On commençoit à regarder en Italie ce prince comme l’auteur de la guerre que l’Espagne méditoit. Les Allemands de plus lui imputoient à crime d’avoir contribué à la promotion d’Albéroni. Ils menaçoient de s’en venger bientôt et facilement sur ses États, en sorte qu’ayant intérêt de détourner l’orage qu’il voyoit prêt à retomber sur lui, il paraissoit un agent très propre pour désarmer par sa persuasion le roi d’Espagne, prêt à commencer une guerre qui ne pouvoit être que fatale à l’Italie. Ses représentations lui valurent vingt-cinq mille pistoles, que le roi d’Espagne lui fit toucher pour mettre ses places en état de défense, et le besoin que le pape crut avoir du P. Daubenton valut à son neveu le gratis des bulles d’une abbaye que le régent lui avoit donnée en considération de son oncle.

Mais il eût fallu des moyens plus puissants pour adoucir le roi, d’Espagne, ou plutôt son premier ministre, personnellement irrité du refus de ses bulles de Séville.
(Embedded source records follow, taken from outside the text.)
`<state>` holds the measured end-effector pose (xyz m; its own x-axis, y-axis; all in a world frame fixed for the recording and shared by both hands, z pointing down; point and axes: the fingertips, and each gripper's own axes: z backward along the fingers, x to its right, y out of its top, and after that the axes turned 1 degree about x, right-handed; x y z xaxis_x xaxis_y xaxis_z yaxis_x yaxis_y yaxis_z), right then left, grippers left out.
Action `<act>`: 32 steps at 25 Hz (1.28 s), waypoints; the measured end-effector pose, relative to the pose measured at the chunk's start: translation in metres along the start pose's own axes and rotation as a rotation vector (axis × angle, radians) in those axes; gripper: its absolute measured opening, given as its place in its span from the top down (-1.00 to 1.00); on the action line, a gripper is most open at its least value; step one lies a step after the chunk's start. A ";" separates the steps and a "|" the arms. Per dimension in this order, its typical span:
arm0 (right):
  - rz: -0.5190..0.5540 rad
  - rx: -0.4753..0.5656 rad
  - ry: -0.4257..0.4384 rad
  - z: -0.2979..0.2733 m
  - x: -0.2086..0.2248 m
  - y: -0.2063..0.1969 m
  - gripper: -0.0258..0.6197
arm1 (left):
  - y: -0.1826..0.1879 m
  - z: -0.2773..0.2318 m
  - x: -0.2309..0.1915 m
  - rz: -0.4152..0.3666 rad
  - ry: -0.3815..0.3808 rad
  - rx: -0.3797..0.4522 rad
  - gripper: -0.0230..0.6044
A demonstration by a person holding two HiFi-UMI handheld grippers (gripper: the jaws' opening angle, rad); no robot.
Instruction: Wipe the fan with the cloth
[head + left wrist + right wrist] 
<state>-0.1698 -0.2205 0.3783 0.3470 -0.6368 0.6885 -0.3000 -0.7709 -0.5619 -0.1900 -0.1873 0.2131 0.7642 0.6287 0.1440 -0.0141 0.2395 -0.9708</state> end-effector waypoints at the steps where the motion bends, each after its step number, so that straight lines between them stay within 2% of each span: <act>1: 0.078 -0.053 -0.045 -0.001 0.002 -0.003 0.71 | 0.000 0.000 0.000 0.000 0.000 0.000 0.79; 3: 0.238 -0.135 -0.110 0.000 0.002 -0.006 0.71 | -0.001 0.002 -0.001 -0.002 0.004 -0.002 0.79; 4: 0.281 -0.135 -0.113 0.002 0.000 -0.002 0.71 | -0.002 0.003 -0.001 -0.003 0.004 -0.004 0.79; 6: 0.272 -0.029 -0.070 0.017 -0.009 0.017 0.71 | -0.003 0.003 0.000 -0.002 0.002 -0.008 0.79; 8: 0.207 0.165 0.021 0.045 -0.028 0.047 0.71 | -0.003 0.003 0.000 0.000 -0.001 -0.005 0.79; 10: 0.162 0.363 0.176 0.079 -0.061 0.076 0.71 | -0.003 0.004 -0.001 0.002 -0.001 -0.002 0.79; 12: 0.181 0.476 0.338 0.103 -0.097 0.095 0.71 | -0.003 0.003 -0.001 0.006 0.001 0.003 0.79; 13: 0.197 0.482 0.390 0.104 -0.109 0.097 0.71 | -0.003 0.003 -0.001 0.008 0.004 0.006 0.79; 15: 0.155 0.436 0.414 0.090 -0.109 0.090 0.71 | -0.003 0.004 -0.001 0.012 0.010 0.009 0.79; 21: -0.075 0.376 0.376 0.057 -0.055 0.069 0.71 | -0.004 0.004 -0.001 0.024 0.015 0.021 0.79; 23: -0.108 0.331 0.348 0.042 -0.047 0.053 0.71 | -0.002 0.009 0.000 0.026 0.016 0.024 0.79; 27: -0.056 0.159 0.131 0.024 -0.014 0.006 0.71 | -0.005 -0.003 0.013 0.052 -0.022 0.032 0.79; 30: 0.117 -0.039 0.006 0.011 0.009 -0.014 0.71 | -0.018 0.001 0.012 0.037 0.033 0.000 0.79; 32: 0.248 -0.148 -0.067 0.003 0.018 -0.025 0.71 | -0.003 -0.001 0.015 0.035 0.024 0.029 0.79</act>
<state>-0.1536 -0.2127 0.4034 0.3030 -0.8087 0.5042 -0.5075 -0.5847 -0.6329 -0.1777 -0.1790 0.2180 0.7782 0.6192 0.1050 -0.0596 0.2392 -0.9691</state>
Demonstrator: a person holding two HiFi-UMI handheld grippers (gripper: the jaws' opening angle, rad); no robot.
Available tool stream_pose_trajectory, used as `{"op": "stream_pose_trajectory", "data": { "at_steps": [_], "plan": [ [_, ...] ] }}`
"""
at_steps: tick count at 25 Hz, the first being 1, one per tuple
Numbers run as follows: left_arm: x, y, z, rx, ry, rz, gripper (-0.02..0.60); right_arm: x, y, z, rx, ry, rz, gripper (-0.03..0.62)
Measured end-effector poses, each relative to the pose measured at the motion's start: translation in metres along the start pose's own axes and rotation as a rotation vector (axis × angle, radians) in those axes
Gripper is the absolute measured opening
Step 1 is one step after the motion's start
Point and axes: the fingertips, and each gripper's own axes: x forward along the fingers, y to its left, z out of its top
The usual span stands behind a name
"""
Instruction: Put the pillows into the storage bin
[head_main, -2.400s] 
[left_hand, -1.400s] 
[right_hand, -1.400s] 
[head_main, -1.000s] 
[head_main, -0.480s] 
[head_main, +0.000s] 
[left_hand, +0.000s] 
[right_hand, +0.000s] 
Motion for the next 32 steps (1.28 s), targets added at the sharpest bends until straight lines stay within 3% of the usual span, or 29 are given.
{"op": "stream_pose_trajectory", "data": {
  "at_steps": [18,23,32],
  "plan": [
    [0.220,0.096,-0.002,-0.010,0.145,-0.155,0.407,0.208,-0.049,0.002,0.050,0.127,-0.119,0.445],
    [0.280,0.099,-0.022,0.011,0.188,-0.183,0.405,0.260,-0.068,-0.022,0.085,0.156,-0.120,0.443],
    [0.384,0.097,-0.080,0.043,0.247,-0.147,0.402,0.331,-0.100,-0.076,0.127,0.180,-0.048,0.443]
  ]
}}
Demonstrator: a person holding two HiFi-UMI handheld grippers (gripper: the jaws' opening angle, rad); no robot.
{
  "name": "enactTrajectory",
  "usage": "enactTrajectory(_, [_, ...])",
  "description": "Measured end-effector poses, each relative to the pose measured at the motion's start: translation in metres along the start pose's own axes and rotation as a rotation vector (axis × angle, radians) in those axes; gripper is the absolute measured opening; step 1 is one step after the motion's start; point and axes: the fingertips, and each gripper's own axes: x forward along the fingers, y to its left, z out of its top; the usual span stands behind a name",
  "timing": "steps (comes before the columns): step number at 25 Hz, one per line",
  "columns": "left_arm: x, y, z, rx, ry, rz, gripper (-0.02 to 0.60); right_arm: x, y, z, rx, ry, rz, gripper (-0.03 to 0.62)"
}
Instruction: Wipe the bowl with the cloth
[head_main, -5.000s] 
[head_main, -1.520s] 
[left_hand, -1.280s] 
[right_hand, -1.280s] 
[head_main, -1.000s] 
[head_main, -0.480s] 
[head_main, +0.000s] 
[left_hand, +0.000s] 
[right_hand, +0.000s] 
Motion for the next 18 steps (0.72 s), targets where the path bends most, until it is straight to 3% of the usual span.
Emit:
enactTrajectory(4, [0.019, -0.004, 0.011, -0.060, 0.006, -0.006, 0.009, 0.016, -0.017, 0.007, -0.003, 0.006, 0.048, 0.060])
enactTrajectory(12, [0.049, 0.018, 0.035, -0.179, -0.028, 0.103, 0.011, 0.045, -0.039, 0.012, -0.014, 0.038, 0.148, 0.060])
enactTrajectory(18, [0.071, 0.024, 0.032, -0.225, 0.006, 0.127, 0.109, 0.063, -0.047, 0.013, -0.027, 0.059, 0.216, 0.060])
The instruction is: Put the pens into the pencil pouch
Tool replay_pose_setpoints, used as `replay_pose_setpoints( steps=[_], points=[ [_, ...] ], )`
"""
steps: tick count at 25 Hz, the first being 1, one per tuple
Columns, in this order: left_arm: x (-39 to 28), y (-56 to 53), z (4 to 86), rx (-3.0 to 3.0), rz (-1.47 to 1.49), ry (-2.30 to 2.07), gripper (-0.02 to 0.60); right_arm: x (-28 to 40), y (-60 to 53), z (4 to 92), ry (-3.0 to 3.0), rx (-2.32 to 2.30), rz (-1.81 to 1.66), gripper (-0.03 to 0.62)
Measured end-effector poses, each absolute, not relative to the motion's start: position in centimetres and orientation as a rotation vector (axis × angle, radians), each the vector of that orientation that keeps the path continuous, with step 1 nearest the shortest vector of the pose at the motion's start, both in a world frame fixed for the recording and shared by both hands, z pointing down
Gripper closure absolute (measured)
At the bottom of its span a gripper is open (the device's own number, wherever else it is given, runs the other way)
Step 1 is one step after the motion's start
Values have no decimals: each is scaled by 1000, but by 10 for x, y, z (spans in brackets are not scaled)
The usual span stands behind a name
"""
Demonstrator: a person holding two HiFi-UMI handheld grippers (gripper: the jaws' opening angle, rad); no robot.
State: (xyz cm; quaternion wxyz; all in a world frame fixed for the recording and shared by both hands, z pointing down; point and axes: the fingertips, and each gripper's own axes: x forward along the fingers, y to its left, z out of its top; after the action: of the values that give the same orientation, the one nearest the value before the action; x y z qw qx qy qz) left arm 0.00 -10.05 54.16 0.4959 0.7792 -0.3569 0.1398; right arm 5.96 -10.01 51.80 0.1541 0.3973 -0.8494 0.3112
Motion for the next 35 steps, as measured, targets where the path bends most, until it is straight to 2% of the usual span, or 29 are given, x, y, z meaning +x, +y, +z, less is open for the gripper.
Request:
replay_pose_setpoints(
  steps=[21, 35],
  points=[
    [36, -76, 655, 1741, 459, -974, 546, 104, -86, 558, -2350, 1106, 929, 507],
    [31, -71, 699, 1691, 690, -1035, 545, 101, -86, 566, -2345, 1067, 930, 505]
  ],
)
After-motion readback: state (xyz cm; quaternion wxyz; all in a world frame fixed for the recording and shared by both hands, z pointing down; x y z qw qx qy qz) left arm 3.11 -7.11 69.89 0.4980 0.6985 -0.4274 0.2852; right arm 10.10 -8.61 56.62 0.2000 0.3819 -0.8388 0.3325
Albéroni voulut intéresser la nation espagnole dans sa cause particulière, et, pour faire voir que c’étoit une affaire d’État, il la fit renvoyer au conseil de Castille avec ordre d’en dire son sentiment. Ceux, qui le composoient profitèrent d’une occasion de signaler sans risque leur zèle pour le maintien des droits de la couronne d’Espagne, donnèrent leurs vœux ; et la consulte formée sur leurs avis, très forte contre les prétentions de la cour de Rome, fut rendue publique, et fut accompagnée d’une consultation signée de plusieurs docteurs en théologie et en droit canon. Albéroni, comme revêtu de ces armes, fit dépêcher un courrier à Rome pour intimer au pape un temps fatal pour l’expédition des bulles de Séville, menaçant Sa Sainteté que, si elle différoit au delà de ce terme de les faire expédier, le roi d’Espagne emploieroit les moyens que le conseil de Castille lui avoit suggérés pour ranger la cour de Rome à son devoir. Aldovrandi fut effrayé ou feignit de l’être de la réponse du conseil de Castille. Il représenta donc au pape l’embarras où il se trouvoit, voyant augmenter un feu que Sa Sainteté avoit intérêt d’éteindre, surtout dans une conjoncture où elle vouloit, par ses offices et par sa médiation, tâcher de prévenir la guerre entre les princes chrétiens. Il prévoyoit qu’une rupture, même une simple froideur entre les cours de Rome et de Madrid, l’empêcheroit bientôt de traiter avec le ministre du roi d’Espagne ; qu’il demeureroit sans action, hors d’état d’exécuter les ordres du pape, et par conséquent de faire valoir ses services. Cette situation lui paraissoit d’autant plus fâcheuse, que vers la fin du mois d’avril où on étoit pour lors, on croyoit voir quelque disposition à un accommodement entre l’empereur et le roi d’Espagne.




  1. Ces mots, qui désignaient des impôts particuliers, ont été expliqués plus haut.